Liquor could get more expensive this year now that a bill was introduced to impose a surcharge on the state’s liquor tax.
House Bill 771 proposes a 3-year-long increase to the state’s liquor tax, which currently imposes a nearly $6 tax per gallon on distilled spirits and a nearly $1 tax on nondraft beer.
While the bill does not yet specify precisely how much the tax surcharge should be, it projects a 10 cent surcharge would generate $62.7 million in revenue for the state.
Ryan Kadota, owner of Kadota Liquor in Hilo, hadn’t heard about the bill before Wednesday, but said selling alcohol is already a difficult business in Hawaii thanks to high transport costs and taxes.
“Every year, we see cost increases from the distributors because of shipping costs going up and things like that,” Kadota said. “We already pay for a lot of regulatory things, too.”
Kadota said a 10 cent increase on alcohol would probably not hurt his business too much.
“Ten cents — it depends on the product,” Kadota said. “If you’re buying alcohol, I don’t think people are going to be too upset. If it was milk or fuel or something like that, I think people would start to get mad, but I think people are more flexible when it comes to buying alcohol.”
According to the text of the bill, a person who “excessively consumes alcohol” would pay an additional $27 per year if the surcharge were imposed, while a nonexcessive drinker would pay less than $5.
“Individuals who abstain from alcohol would pay nothing,” the bill helpfully adds.
A preface to the bill comments about the negative health and social impacts associated with excessive drinking, including increasing the risk of chronic diseases, dangerous accidents or violence. The bill says “excessive alcohol use shortened the lives of those who died in Hawaii by an average of 27.2 years.”
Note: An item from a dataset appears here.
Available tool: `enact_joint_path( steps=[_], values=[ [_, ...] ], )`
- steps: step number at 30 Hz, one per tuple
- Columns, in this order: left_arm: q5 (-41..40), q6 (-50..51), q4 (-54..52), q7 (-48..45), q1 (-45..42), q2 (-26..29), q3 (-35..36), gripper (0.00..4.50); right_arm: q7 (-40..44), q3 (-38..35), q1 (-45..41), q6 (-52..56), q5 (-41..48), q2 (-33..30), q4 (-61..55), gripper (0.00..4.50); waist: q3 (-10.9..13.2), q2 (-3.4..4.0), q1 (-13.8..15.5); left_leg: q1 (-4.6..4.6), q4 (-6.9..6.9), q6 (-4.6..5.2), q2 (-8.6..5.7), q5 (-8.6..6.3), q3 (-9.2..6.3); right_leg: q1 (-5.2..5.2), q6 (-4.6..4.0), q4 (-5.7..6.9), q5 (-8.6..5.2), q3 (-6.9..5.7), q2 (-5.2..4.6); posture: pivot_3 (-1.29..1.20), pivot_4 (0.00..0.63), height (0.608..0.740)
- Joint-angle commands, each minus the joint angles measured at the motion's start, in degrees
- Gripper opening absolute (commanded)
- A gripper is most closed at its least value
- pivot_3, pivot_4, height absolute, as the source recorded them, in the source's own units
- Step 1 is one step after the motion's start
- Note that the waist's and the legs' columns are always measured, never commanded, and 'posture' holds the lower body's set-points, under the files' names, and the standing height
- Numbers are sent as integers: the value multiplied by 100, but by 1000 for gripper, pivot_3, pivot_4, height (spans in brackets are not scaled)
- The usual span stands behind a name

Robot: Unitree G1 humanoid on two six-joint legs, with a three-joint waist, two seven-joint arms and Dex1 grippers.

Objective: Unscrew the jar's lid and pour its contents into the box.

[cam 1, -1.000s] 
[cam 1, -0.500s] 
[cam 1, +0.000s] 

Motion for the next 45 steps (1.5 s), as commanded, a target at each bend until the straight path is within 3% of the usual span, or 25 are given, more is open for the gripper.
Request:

“Yeah, that’s always been a fair assessment, but there are still a lot of responsible adults who are able to consume alcohol responsibly,” Kadota said.
He added that he thinks a tax surcharge might go down smoother with consumers if a portion of the proceeds went into funds that would help support people recovering from alcoholism.
However, the bill currently stipulates that the funds would simply go into the state’s general fund. Hawaii currently faces a $1.8 billion budget shortfall thanks to the COVID-19 pandemic.